*Exercise*.
From the listing, collect all lines containing the word "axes".

*Supplied information*.

______

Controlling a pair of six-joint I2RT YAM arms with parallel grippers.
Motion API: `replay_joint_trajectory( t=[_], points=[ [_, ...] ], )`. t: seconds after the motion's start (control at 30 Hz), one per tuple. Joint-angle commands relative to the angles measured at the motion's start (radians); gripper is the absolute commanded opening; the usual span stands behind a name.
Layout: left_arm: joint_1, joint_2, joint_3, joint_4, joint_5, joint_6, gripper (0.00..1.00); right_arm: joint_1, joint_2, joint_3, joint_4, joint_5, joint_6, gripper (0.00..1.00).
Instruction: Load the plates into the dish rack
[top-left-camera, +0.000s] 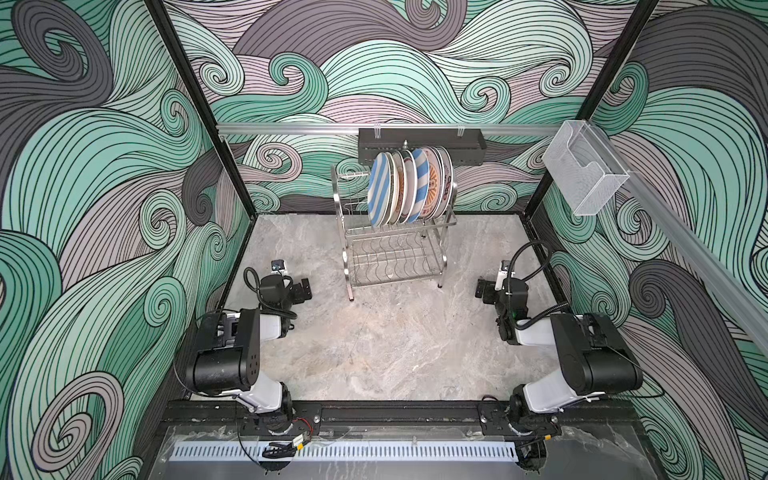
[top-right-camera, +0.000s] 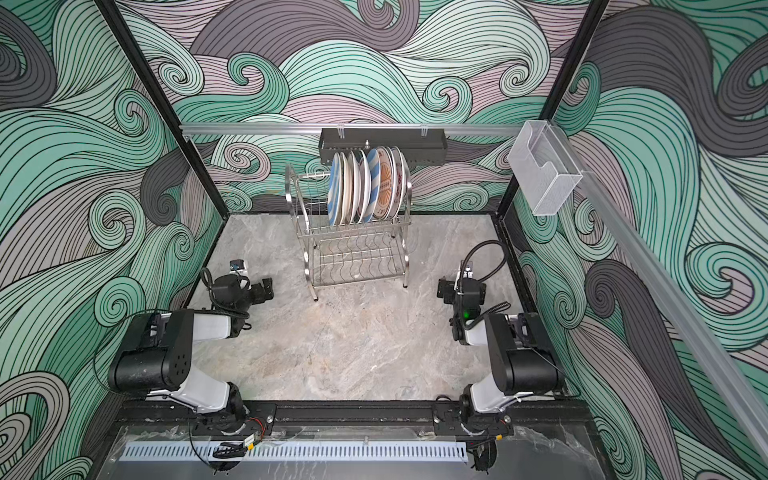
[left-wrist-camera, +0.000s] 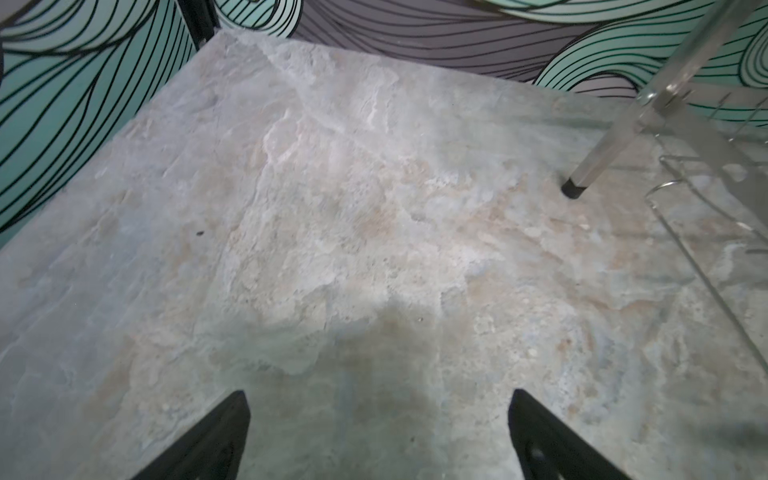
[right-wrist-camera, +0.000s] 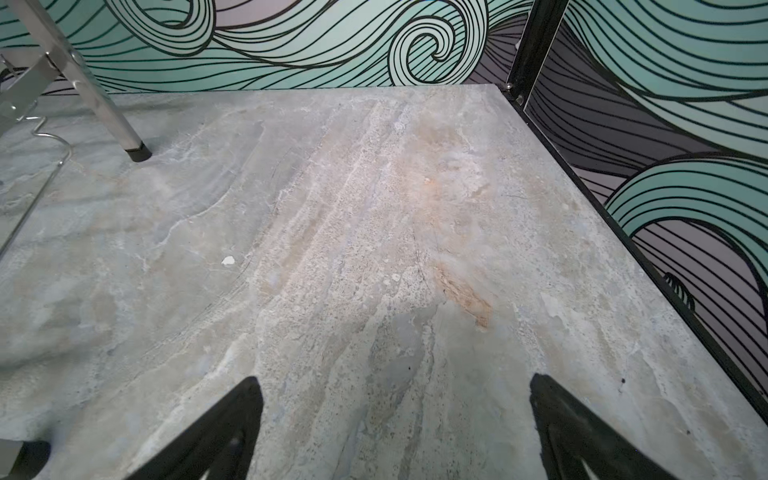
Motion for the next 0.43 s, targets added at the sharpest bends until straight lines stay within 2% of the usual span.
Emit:
replay_joint_trajectory(
  t=[0.0,0.4],
  points=[
    [-0.005,-0.016,0.019,0.006,0.017,0.025,0.99,0.003,-0.011,0.017,0.032,-0.027,-0.014,1.00],
    [-0.005,-0.020,0.021,-0.002,0.013,0.023,0.99,0.003,-0.011,0.017,0.029,-0.027,-0.015,1.00]
  ],
)
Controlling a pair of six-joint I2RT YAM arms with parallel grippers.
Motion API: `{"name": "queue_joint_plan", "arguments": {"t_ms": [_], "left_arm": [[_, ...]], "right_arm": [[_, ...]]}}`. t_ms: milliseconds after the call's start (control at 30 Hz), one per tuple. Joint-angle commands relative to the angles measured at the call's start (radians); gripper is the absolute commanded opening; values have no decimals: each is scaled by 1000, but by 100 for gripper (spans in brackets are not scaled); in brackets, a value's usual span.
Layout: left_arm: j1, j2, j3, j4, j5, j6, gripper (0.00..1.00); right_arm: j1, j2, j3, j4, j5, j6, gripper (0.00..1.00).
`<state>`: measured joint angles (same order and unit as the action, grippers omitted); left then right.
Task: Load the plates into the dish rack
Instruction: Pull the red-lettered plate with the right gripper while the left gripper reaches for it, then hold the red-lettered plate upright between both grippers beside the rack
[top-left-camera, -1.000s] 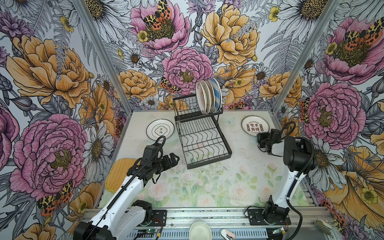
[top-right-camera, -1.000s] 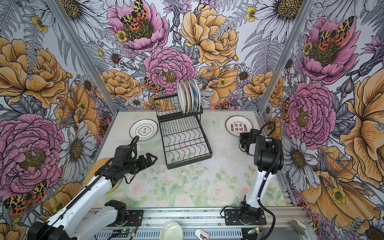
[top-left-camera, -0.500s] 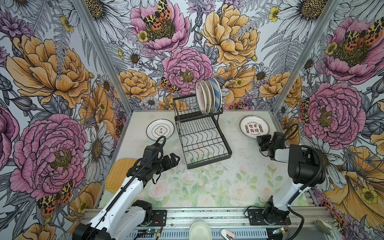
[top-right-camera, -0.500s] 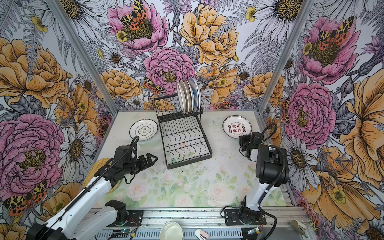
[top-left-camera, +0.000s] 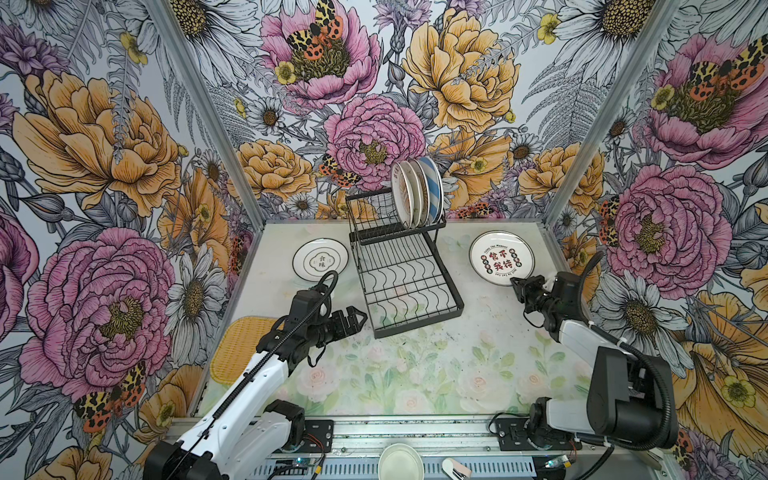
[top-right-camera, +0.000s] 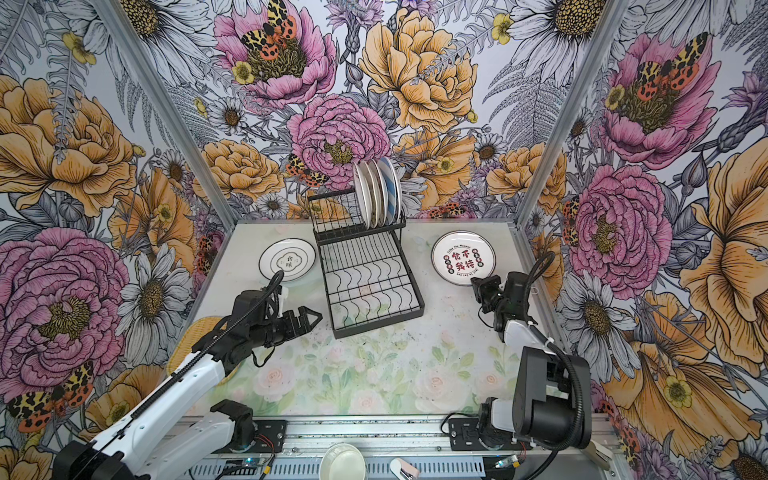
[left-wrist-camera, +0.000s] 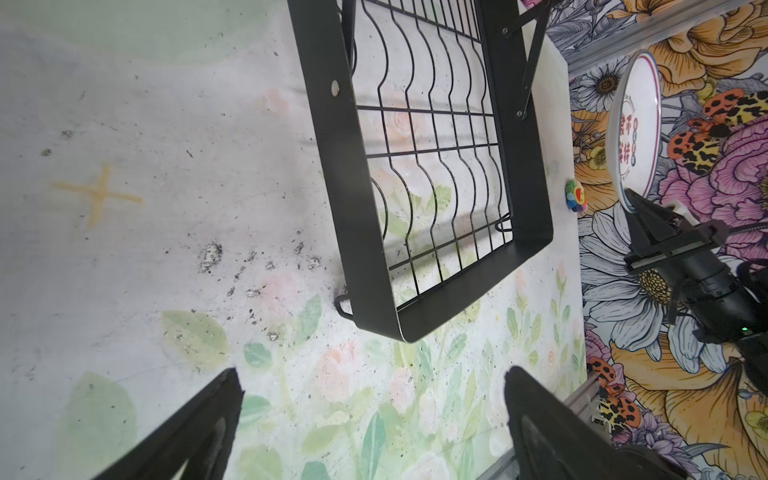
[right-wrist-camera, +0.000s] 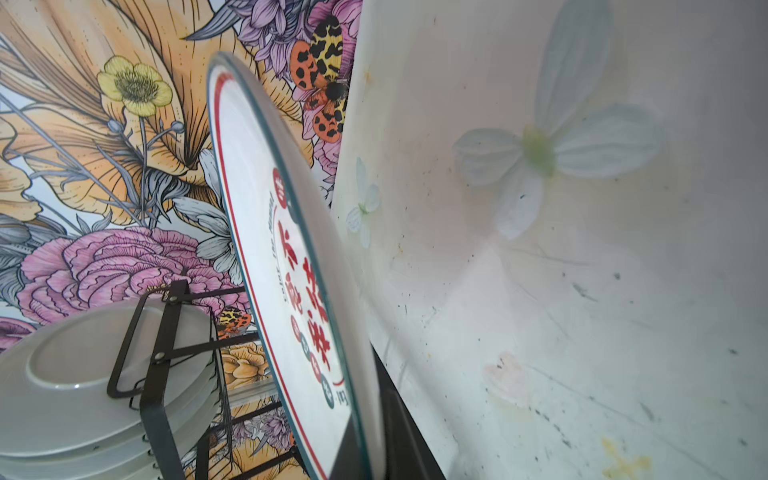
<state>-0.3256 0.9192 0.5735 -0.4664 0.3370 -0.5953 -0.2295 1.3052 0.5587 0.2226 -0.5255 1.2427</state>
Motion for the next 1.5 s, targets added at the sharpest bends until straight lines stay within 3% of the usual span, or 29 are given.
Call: {"name": "queue_joint_plan", "arguments": {"t_ms": [0,200,400,800,1200,1467], "left_arm": [[-15,16,11,58,53,28,99],[-27,25,18,100,111,42,99],[-27,12,8,153,181,35,97],[-8,42,-18,346,327,-56,89],[23,80,-11,397,401,-69,68],[48,78,-1,409,431,-72,47]], "right_arm": [[36,-102,3,-109,-37,-72,0],[127,-202,7,-237,-62,-127,0],[256,-241,15,-255,-84,-144,0],[521,-147,56,-142,-102,-201,0],[651,-13,175,-122,-219,-277,0],[701,38,219,-167,-267,-337,0]]}}
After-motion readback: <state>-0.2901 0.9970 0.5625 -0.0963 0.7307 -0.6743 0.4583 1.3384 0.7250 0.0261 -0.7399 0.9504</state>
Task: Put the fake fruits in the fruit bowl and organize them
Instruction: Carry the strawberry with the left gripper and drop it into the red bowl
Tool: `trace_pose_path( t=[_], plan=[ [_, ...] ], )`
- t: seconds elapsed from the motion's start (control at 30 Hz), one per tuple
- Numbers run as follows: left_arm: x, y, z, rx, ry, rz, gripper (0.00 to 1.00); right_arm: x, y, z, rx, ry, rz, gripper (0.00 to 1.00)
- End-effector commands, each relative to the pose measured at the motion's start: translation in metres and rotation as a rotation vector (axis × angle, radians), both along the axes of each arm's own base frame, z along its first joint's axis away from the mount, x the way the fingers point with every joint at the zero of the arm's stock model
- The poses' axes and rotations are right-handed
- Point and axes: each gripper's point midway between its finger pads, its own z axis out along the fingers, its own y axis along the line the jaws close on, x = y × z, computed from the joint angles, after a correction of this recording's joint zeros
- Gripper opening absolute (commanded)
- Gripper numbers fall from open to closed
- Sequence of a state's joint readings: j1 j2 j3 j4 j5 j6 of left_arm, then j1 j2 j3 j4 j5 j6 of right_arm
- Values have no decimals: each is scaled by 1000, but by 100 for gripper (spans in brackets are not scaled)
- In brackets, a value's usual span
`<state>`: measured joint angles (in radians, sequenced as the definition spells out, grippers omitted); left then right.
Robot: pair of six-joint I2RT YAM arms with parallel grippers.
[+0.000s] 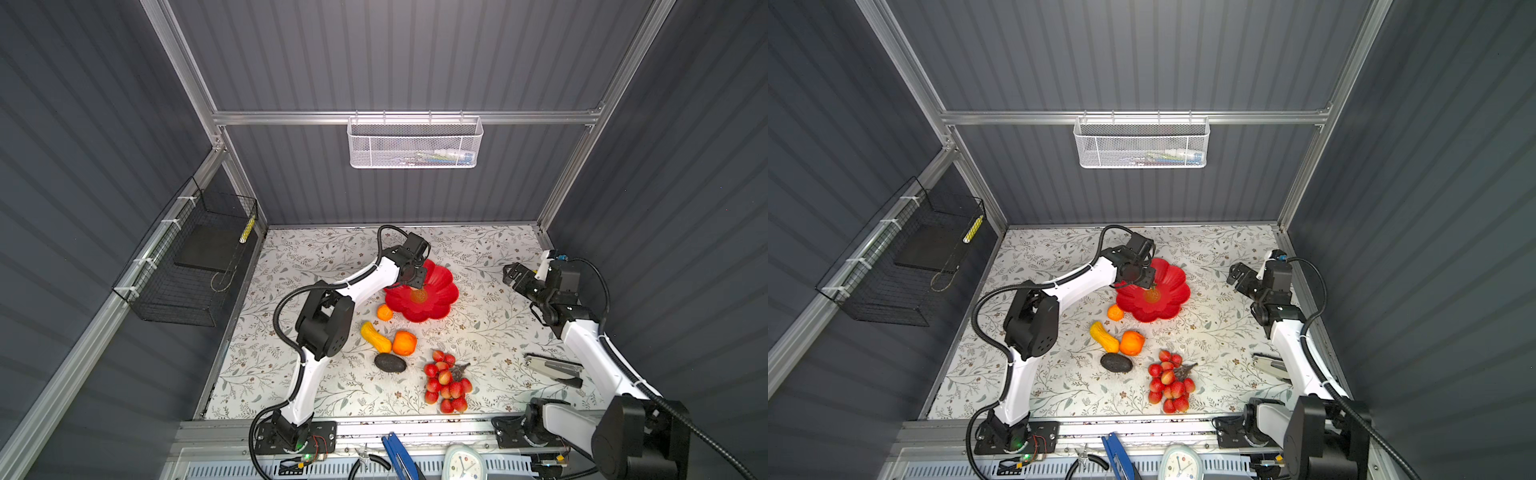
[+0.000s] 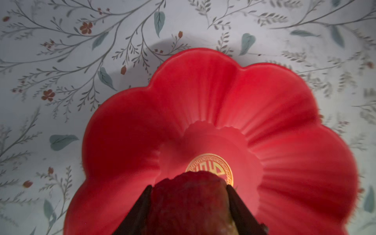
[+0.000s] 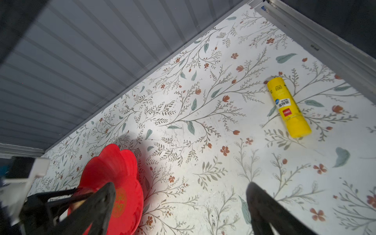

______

*Answer for this exercise*.
- End-effector commands, each relative to the pose measured at the motion's start: translation in metres and rotation as a rotation vector (axis × angle, radians), both along the axes of each arm's own base frame, z along its first joint's axis away from the mount, x the way the fingers point with every joint at the zero of the arm's stock model
- The poses' axes and rotations are right-handed
- Point and axes: each gripper's point midway between its finger pads, its own z axis out along the fingers, its own y axis along the line the jaws close on, x = y × z, computed from the joint angles, after a correction of this recording's joint zeros

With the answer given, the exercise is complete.